Sitting here, in my baement, i get a lot of time to think. Actually, strike that.I take a lot of time to think. I have work to do, but i'll be quite honest here, i don't like doing it, so i'm not killing myself. Taking regular daydream breaks, occasional stare into space breaks, and frequent much-needed glazing over breaks. No one really checks up on me, no one has ever given me ajob description, so y'know, until this role is defined, I'm going to define it myself.

My definition: Job hunting and daydreaming!

Although, the bosses have been encroaching on my very important reflection time with their hilarious tasks. Boss A's tasks are uniformly bizarre and humiliating. (buy me lunch, visit my wife, look at security footage) Boss B's tasks, on the other hand, always seem a bit more underhanded, and sometimes sound like spam subject lines. 'I'm 5IcK of PAYING for TOP RATE 5oftw8re!' or some other deal involving him and the FORMER DEFENC AND fINANCIAL MINISTER OF GHANA, and having a bunch of cash he needs to move fast. (although it is Boss A who owns the chemist, giving boss B access, i suppose to CEHAP V!A5RA AND SIAL!s. (could save $$$s!) (awesome!)

Anyway. They also hide, from me, each other, customers, everyone. Which means then that they give out when i can't find them because a polish carpenter with an unpronouncable name is standing at the front door looking to talk to them, and instead is telling me that we have nice weather in broken english. (The weather isn't in a mysterious place called broken english, i'm just depressingly unsure of where to put the comma)
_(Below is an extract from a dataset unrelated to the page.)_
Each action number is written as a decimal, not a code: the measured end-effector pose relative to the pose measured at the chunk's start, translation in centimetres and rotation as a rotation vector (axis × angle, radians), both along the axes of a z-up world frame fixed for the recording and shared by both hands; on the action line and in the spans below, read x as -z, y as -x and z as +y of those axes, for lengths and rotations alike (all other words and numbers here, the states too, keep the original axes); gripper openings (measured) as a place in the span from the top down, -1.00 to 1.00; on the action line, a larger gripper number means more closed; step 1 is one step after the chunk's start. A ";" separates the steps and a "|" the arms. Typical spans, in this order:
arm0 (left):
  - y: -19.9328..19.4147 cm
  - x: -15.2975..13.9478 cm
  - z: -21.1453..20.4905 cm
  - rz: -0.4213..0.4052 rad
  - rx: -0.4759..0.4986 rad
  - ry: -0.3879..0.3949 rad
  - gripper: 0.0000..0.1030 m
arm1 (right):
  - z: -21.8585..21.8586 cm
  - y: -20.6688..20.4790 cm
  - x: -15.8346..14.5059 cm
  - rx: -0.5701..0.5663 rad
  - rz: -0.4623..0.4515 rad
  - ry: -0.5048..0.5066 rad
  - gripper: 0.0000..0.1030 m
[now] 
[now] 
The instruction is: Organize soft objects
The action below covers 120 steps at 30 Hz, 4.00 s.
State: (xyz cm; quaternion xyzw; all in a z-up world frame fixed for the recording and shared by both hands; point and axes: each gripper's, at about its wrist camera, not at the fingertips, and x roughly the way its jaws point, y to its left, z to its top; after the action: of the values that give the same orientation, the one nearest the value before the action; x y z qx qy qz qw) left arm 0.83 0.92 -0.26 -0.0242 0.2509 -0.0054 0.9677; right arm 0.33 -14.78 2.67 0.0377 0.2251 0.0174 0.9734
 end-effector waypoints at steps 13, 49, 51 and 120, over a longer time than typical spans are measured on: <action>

I love it here. (especially since i have a new way of looking at it. it's temping noir. where i'm the beaten down Sam Spade type, who's taking the simple job for the money, but all of a sudden there's more to it than first meets the eye. It's great, i wisecrack, there's an eastern european girl who walks into the room like she had a designer purse full of trouble and the only thing i'm missing is the bottle of scotch in my desk drawer)

Monday, July 31, 2006

I'm wearing a tie.

For the first time in a year, I'm clean shaven,i'm wearing a pair of ironed pants and a shirt and tie. I'm sitting in front of a computer, surrounded by files, paper and photocopiers, in a dusty basement office on my own. I'm getting paid to do this. I have absolutely no clue what i'm meant to be doing. So far, i've spun around on my chair, I've photocopied an invoice. Then worried that it was a confidential invoice (from the watercooler company) and shredded it. Then photocopied it again. (just in case)

Then I emptied the shredder, and covered the office in a thin layer of finely shredded secrets.

Then I got an email from my boss.
Andrew,
can you order more toilet paper.
Regards,
(Boss)

So, i rang the toilet paper people, and said:
'can i have some toilet rolls? i'm not sure if we have an account.
and they went 'yes'. and yes.
and i hung up
and I stared into space.

Wednesday, July 26, 2006

Touched down in the middle of the pouring rain...

...in the land of the delta blues.

Or, more accurately, touched down in the middle of the blazing sun, in the land of the breakfast roll. So i'm home from the travelling. (Read all about that here!) And rather than worrying about whether or not I'm going to make the next flight, or if that man in front of me is going to steal my kidneys, I've a whole new set of worries.

I worry, like. Anyway, the main current worry is that I'm having trouble reverting back to RealLife me. Travel me is so much more fun. He drinks! Swears! is antisocial! and sleazy! RealLife me just says things like 'i need to jog more' or 'traffic is terrible today'.

What'll happen when these two kooky characters come together in one bald shell?